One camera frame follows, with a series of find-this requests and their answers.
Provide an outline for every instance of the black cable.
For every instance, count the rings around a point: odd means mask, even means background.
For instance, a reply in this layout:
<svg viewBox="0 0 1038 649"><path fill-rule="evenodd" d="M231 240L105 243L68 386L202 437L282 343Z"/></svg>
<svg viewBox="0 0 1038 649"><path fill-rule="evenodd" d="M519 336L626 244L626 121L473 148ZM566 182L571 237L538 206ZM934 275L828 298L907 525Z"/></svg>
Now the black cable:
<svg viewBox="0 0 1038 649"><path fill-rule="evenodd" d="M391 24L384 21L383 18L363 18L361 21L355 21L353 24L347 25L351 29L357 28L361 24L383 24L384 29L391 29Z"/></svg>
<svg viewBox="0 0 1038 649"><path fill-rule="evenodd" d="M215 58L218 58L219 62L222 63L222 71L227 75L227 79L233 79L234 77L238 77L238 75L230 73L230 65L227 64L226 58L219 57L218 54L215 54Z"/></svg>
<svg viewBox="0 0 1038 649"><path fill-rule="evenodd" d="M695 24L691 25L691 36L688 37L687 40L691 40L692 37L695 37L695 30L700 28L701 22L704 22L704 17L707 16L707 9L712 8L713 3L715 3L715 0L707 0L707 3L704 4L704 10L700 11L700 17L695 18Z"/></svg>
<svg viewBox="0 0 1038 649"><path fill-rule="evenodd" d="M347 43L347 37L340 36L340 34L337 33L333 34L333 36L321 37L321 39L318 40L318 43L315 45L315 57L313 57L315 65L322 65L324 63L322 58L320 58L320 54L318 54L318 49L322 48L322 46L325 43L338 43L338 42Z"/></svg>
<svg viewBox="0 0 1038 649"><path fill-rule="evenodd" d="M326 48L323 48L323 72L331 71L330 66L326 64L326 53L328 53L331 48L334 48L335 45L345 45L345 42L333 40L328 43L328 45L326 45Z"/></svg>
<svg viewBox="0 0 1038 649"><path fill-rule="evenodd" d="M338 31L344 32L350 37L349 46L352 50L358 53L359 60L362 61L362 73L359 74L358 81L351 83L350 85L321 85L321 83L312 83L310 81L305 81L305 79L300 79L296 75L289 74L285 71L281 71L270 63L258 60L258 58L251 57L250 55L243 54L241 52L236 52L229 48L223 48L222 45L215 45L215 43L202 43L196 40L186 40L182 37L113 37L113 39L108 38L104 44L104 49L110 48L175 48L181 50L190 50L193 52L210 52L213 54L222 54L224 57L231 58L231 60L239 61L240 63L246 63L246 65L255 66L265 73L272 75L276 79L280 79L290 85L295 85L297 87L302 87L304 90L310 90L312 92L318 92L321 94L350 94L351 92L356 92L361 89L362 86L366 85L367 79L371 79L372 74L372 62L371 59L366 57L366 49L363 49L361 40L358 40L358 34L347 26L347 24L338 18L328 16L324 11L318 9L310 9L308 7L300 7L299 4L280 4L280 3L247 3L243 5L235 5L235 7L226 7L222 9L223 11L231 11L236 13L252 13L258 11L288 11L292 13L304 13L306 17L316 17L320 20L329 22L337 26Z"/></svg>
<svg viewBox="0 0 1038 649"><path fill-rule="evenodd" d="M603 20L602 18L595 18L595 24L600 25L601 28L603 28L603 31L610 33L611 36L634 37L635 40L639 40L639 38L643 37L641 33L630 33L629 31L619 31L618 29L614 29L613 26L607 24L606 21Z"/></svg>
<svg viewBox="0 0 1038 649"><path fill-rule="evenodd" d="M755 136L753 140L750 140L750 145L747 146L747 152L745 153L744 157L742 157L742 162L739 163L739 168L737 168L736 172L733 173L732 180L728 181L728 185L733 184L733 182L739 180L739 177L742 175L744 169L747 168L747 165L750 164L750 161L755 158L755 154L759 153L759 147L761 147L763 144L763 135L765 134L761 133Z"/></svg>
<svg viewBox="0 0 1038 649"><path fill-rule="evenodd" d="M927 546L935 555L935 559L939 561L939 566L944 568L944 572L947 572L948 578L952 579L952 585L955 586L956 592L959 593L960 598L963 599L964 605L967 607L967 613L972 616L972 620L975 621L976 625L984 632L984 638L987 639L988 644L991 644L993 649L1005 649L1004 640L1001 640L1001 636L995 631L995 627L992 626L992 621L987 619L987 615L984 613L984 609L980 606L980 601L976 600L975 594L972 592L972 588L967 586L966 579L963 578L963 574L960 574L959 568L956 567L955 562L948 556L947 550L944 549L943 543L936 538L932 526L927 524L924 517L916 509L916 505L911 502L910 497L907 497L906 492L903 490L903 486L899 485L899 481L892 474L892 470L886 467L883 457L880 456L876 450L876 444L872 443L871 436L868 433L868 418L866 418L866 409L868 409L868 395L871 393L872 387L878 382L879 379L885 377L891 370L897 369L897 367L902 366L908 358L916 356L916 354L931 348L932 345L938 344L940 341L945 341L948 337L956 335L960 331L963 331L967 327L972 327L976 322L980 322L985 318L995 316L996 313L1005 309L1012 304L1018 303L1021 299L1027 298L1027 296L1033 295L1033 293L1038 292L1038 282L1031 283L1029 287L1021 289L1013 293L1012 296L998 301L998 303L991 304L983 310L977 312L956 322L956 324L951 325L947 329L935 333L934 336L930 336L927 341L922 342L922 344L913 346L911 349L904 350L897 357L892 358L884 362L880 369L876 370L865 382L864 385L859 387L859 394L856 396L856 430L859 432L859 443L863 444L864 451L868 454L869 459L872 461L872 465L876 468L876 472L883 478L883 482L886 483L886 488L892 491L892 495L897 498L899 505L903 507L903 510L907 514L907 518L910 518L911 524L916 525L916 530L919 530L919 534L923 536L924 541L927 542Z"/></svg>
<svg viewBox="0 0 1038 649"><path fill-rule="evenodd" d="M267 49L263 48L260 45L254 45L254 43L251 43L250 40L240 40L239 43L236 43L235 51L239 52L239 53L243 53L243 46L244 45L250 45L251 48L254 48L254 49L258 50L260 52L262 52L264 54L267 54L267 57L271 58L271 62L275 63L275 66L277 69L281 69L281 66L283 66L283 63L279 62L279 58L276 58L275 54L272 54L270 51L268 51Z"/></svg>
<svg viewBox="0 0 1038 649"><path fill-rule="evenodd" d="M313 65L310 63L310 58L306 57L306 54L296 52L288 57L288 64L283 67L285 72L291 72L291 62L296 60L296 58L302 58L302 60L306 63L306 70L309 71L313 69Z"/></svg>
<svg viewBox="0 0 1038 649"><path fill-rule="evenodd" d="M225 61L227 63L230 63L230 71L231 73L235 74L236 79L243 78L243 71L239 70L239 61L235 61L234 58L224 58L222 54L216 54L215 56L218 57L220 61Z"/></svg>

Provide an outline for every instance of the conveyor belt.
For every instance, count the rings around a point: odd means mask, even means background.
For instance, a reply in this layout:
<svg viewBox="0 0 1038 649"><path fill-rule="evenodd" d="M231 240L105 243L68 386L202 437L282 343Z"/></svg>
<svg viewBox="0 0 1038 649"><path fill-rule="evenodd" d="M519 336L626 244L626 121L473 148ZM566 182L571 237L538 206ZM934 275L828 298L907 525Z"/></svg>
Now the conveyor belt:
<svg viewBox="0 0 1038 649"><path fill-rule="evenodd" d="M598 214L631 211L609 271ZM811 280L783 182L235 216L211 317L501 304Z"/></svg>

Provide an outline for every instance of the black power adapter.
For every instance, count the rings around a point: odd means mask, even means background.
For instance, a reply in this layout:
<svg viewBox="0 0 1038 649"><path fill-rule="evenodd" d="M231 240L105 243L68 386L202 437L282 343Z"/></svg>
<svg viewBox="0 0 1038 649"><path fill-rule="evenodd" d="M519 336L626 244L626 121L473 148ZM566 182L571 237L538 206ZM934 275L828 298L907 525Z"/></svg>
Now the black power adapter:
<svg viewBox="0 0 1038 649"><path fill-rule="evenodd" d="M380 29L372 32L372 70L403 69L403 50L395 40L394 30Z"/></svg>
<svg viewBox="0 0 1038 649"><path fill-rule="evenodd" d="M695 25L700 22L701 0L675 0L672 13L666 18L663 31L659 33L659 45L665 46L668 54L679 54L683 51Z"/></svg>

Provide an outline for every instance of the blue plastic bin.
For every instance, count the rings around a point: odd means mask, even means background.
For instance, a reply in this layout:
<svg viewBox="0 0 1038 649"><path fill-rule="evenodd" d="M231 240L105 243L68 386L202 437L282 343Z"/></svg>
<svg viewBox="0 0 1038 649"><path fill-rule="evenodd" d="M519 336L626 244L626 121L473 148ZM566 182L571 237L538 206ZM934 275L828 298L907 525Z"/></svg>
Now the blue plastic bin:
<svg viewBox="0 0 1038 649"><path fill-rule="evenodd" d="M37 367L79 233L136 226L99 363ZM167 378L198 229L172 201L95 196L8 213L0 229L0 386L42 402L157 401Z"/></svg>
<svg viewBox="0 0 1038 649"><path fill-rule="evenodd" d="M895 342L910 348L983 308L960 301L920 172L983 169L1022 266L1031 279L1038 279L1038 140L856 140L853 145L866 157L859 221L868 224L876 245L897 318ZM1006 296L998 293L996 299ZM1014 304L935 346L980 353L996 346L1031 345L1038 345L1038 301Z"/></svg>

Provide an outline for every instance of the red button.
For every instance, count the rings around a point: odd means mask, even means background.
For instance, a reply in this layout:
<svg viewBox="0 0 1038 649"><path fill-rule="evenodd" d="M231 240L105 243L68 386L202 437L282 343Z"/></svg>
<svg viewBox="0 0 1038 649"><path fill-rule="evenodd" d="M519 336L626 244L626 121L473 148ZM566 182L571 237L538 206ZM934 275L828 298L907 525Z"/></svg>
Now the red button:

--- WHAT TO DO ---
Within the material, how many lines hold the word "button"? Only the number is needed.

--- WRITTEN SOLUTION ---
2